## Your assignment
Only the lines in the entries below from the line with "Box the black glass cooktop." to the line with "A look at one", both included, belong in the answer, transcribed exactly and without pictures.

## Exercise input
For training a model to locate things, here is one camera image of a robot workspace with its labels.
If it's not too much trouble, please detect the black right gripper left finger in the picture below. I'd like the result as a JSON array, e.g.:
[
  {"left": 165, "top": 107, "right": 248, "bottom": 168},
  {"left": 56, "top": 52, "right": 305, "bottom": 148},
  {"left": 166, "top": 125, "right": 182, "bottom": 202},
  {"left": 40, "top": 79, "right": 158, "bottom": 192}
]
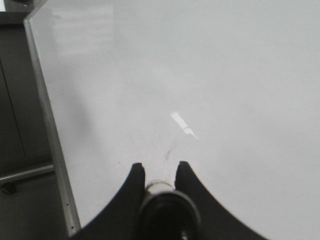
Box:
[{"left": 70, "top": 163, "right": 145, "bottom": 240}]

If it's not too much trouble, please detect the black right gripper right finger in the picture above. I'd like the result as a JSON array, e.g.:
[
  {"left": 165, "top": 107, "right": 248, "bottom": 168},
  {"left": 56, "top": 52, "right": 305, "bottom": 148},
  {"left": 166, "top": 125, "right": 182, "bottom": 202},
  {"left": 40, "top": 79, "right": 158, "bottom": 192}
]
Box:
[{"left": 174, "top": 161, "right": 265, "bottom": 240}]

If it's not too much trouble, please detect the white black whiteboard marker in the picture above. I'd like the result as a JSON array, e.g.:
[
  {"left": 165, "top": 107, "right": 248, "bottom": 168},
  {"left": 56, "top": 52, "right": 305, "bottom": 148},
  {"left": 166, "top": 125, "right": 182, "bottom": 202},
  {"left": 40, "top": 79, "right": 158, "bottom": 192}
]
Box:
[{"left": 135, "top": 179, "right": 202, "bottom": 240}]

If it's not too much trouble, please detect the white whiteboard with aluminium frame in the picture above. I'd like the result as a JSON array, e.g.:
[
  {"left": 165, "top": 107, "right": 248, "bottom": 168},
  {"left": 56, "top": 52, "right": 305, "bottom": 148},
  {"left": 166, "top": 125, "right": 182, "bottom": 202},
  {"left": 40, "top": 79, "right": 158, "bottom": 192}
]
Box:
[{"left": 24, "top": 0, "right": 320, "bottom": 240}]

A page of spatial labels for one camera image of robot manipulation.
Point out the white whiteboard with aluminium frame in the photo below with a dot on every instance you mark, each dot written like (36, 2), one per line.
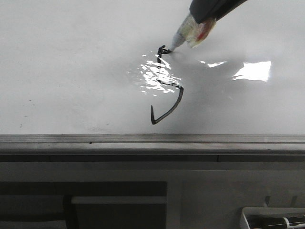
(83, 75)

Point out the white whiteboard marker pen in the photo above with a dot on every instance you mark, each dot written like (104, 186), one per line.
(191, 32)

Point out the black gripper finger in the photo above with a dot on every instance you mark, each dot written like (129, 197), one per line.
(204, 9)
(226, 7)

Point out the dark framed panel below board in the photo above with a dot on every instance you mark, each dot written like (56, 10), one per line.
(83, 205)

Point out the white tray with dark item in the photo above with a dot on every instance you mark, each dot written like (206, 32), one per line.
(272, 218)

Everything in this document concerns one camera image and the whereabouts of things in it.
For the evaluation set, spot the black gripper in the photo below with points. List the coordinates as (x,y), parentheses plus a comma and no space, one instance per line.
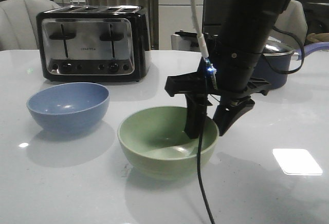
(227,77)

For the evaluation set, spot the green bowl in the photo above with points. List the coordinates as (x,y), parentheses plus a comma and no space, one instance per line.
(154,142)

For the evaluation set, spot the blue bowl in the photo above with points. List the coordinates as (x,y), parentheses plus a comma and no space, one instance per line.
(69,108)

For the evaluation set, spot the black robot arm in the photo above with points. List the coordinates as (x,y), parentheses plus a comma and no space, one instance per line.
(247,27)

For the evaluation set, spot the clear plastic container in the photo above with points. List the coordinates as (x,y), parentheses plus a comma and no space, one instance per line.
(187,41)

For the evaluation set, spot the dark blue saucepan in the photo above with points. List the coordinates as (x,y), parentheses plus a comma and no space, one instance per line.
(274,68)

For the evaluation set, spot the glass pot lid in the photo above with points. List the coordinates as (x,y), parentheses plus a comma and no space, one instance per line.
(274,47)

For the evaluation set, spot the white refrigerator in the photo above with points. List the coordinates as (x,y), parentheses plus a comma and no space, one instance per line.
(173,15)

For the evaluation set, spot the dark kitchen counter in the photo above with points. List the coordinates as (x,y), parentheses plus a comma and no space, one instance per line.
(215,11)

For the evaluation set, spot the beige armchair right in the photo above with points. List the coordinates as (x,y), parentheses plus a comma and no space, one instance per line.
(291,20)

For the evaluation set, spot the beige armchair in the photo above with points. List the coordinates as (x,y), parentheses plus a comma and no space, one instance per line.
(18,23)
(291,20)

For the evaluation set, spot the black chrome four-slot toaster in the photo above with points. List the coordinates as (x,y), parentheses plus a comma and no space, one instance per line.
(94,43)

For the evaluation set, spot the beige armchair left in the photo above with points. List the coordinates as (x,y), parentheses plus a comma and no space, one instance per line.
(18,23)

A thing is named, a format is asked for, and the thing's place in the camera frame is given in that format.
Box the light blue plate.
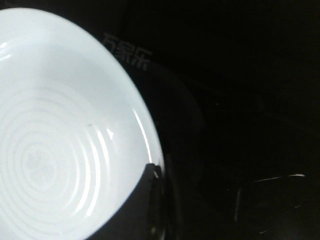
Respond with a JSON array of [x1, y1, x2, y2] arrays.
[[0, 8, 164, 240]]

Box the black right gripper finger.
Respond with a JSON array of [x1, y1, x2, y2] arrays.
[[89, 163, 167, 240]]

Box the black glass cooktop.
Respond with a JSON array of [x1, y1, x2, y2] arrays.
[[49, 0, 320, 240]]

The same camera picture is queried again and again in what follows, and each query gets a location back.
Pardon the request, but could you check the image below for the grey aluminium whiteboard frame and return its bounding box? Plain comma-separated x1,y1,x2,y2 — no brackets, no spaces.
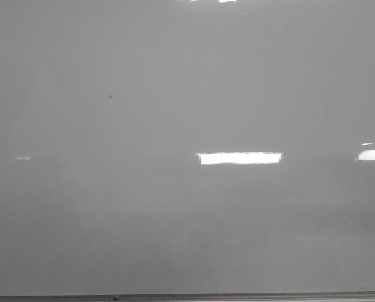
0,291,375,301

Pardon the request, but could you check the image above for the white glossy whiteboard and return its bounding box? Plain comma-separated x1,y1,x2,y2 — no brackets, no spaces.
0,1,375,295

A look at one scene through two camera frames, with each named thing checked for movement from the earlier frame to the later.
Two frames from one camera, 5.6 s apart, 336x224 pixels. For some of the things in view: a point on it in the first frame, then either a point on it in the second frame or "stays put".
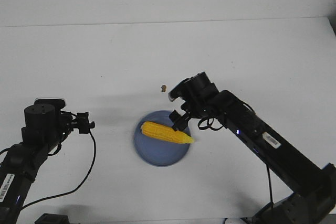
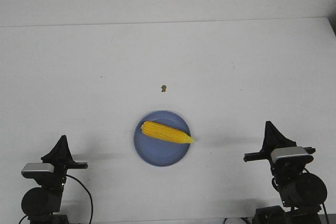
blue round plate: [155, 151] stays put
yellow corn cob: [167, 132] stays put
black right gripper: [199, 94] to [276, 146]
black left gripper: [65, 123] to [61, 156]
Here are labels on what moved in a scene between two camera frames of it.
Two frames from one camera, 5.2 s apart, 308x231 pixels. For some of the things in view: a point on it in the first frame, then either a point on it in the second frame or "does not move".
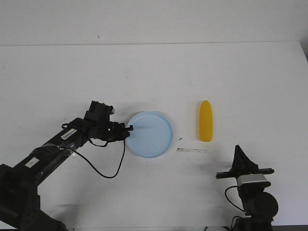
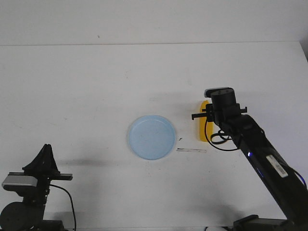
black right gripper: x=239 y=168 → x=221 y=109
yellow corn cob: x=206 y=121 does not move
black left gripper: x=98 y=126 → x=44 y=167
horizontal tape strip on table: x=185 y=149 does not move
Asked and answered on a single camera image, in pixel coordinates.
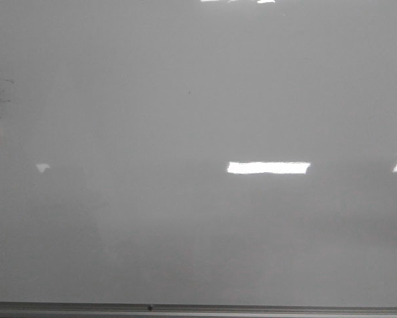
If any white whiteboard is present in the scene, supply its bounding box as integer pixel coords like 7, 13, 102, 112
0, 1, 397, 317

## Written response
Box the black glass cooktop.
Respond with a JSON array of [x1, y1, x2, y2] arrays.
[[49, 0, 320, 240]]

The same camera picture is queried again and again in what follows, and each query gets a location back.
Pardon the request, but could you check the image below for the grey aluminium whiteboard frame and return its bounding box? Plain comma-separated x1,y1,x2,y2 — no brackets, no spaces.
0,291,375,301

Pardon the request, but could you check the image above for the white glossy whiteboard and return its bounding box? Plain comma-separated x1,y1,x2,y2 — no brackets, no spaces.
0,1,375,295

A look at one scene through two camera frames, with each named thing checked for movement from the earlier frame to the later.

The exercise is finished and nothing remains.